§ Exercise: Will you write out, word for word, every line from the one with "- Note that" to the final line of the data below, with the pictures left out?

§ Data excerpt:
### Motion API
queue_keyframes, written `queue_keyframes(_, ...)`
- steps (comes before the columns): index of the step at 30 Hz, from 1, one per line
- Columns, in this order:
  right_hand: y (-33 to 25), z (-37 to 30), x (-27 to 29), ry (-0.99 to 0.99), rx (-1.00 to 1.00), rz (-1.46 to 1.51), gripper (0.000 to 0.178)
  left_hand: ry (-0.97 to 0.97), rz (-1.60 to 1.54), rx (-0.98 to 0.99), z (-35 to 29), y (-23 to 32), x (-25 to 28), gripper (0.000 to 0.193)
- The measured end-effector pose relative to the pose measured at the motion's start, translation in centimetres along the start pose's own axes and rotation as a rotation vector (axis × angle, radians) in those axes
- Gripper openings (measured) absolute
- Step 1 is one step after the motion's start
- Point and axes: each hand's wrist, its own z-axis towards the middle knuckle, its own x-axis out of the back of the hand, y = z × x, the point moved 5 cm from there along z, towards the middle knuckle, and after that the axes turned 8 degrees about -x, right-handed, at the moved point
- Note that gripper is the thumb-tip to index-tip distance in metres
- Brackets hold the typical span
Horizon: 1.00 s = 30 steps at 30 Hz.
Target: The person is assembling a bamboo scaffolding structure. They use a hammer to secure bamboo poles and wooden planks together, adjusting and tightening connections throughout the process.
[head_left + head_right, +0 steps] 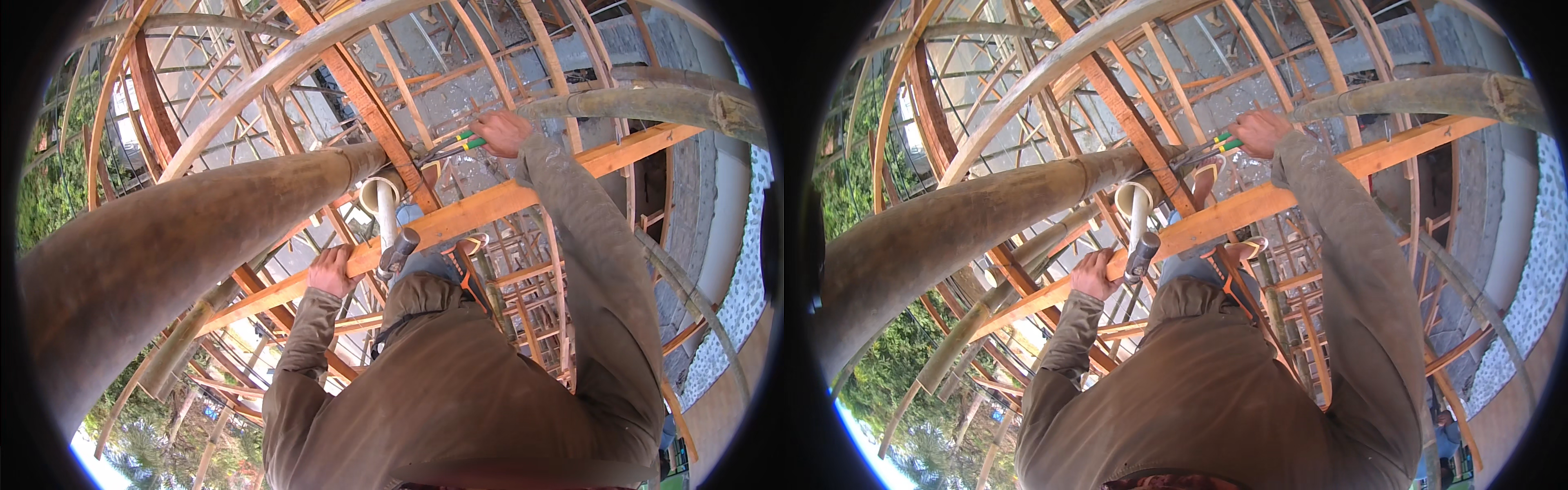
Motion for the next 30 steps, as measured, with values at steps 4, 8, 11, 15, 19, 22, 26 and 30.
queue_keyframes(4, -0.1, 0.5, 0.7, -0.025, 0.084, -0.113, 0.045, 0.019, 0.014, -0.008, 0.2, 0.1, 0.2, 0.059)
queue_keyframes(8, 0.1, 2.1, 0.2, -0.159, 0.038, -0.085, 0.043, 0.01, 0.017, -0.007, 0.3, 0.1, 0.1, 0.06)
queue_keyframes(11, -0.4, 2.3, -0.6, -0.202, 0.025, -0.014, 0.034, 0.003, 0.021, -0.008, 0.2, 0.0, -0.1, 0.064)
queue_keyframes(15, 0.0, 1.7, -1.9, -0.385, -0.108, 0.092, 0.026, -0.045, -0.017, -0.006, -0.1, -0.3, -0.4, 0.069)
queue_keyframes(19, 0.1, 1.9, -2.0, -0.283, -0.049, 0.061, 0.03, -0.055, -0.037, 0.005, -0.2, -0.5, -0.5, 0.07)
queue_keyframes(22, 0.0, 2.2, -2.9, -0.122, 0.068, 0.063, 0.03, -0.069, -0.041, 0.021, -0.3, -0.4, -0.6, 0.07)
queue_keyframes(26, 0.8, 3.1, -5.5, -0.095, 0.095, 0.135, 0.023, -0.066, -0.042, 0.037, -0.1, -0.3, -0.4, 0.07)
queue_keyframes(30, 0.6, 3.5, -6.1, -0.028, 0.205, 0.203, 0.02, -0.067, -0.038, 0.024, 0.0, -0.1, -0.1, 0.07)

§ Your solution:
- Note that gripper is the thumb-tip to index-tip distance in metres
- Brackets hold the typical span
Horizon: 1.00 s = 30 steps at 30 Hz.
Target: The person is assembling a bamboo scaffolding structure. They use a hammer to secure bamboo poles and wooden planks together, adjusting and tightening connections throughout the process.
[head_left + head_right, +0 steps] 
Motion for the next 30 steps, as measured, with values at steps 4, 8, 11, 15, 19, 22, 26 and 30.
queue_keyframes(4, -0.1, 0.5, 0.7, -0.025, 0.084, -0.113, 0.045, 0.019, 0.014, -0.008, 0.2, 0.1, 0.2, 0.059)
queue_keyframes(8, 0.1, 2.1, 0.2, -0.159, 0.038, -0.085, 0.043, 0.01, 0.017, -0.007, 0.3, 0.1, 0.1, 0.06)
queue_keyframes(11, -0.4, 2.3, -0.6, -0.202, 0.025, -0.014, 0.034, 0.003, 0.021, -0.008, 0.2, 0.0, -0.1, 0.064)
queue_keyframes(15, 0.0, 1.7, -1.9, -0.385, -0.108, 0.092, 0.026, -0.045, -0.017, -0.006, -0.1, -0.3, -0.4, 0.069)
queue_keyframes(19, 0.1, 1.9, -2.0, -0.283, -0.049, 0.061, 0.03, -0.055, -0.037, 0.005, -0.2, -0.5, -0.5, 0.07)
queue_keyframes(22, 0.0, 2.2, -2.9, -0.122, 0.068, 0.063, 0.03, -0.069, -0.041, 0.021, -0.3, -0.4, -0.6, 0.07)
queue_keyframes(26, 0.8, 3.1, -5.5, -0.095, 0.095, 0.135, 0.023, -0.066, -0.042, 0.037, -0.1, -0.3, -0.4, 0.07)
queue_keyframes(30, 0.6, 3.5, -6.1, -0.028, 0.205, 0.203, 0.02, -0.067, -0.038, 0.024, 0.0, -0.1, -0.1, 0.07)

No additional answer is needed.